— What is needed —
Scan the material below for lines with the word "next" and reply with how many there are, nothing else.

— Data extract —
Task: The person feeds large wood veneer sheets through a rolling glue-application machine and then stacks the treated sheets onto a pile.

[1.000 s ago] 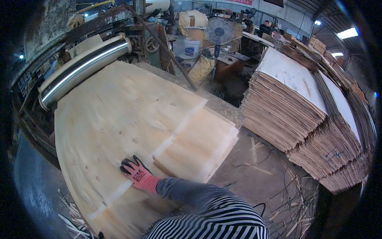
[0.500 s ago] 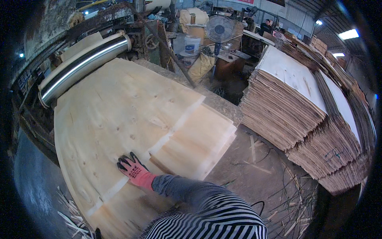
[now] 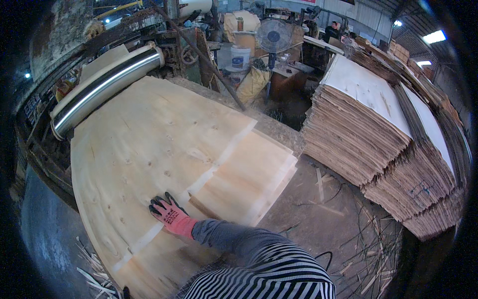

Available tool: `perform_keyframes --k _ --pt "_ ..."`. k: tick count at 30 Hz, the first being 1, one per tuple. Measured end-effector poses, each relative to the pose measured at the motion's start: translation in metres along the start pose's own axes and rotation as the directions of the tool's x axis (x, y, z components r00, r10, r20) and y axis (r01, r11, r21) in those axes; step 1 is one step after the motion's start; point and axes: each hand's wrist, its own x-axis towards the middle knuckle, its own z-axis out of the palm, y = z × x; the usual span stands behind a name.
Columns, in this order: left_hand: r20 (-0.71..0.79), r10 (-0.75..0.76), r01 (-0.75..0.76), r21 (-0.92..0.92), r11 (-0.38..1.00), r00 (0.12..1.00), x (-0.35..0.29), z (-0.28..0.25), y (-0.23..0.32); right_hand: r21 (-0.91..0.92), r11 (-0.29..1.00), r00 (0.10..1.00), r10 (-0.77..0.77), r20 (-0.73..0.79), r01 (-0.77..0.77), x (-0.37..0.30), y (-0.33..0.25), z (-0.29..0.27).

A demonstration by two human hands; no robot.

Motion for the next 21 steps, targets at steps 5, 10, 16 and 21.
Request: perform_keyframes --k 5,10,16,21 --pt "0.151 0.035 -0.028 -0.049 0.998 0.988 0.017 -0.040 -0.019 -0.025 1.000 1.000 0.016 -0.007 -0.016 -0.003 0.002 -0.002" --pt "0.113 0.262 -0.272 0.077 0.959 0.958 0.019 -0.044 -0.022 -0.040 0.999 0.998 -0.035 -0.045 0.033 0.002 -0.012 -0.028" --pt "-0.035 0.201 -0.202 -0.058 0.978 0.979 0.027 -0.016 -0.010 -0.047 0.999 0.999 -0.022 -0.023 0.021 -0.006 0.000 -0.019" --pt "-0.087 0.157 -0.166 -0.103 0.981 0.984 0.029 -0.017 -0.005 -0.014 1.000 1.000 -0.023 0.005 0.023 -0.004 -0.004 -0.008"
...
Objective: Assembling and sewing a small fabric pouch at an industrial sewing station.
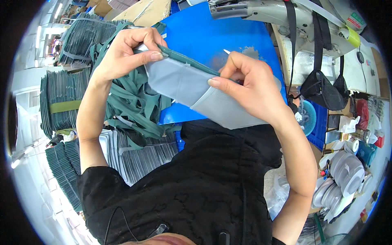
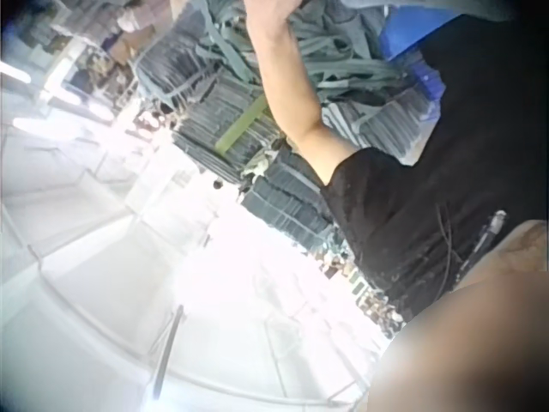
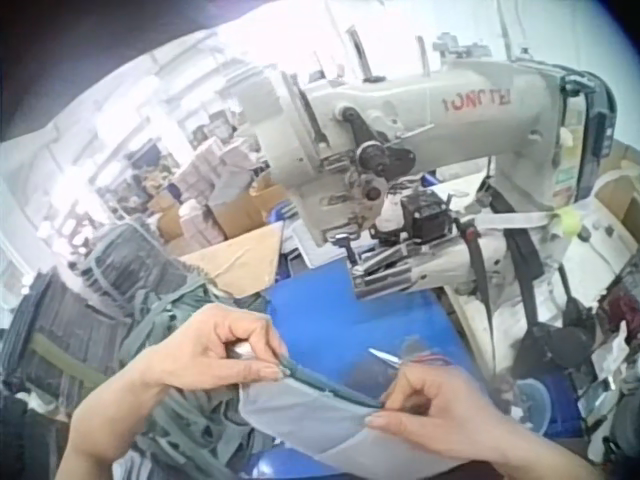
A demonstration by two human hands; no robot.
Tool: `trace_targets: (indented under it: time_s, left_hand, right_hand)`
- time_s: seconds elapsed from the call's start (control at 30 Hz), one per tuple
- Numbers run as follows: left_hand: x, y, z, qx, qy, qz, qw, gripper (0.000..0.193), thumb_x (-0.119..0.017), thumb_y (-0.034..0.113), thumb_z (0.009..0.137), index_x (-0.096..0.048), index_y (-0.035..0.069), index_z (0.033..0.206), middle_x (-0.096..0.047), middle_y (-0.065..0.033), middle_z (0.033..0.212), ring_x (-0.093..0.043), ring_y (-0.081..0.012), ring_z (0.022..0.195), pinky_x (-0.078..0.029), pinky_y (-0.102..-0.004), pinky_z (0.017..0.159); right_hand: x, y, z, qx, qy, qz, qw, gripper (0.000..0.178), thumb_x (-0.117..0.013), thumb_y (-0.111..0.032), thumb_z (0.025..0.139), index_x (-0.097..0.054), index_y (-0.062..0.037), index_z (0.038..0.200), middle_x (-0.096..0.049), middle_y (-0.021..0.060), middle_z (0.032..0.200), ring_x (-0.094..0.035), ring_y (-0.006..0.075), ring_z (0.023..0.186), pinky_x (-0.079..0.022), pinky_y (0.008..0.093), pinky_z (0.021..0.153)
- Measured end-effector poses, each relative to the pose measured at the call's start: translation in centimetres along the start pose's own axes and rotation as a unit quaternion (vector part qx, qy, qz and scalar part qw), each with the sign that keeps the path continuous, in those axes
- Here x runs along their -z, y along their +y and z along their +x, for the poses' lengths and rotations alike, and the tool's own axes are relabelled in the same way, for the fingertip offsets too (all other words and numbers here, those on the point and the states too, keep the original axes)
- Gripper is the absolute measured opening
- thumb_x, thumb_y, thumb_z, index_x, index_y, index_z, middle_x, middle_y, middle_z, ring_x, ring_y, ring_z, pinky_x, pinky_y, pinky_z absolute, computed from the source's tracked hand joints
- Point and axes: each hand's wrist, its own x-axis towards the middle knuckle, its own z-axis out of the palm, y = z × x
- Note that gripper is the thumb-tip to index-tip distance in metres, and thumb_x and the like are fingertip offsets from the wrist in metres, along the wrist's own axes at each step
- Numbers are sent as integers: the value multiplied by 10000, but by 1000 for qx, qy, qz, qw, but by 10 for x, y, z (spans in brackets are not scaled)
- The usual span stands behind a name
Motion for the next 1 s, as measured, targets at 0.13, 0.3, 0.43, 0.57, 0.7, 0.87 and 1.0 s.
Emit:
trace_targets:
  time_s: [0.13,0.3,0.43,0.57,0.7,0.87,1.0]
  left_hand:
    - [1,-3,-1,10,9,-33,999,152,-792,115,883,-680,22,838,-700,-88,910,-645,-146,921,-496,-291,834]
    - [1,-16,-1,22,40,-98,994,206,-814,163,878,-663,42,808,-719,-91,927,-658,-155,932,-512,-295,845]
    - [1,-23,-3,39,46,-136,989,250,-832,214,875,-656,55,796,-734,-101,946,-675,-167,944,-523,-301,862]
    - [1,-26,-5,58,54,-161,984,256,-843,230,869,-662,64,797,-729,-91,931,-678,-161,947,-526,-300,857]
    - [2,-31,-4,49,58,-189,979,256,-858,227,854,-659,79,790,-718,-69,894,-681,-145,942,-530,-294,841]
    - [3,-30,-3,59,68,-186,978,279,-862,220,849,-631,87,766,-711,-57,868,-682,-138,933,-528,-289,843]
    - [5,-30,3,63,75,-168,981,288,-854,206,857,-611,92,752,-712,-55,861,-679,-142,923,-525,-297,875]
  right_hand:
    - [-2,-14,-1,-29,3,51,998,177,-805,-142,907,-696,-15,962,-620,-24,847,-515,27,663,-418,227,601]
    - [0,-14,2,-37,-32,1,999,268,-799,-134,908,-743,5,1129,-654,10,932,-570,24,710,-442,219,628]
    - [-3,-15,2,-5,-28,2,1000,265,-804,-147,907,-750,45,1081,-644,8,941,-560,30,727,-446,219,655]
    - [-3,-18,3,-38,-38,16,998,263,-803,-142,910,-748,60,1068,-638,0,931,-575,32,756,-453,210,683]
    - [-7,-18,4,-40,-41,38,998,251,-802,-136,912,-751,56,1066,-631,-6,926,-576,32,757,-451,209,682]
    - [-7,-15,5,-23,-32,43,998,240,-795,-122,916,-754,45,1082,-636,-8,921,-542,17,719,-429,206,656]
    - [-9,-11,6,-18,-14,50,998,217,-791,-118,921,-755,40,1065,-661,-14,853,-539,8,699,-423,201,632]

— Response to the task —
2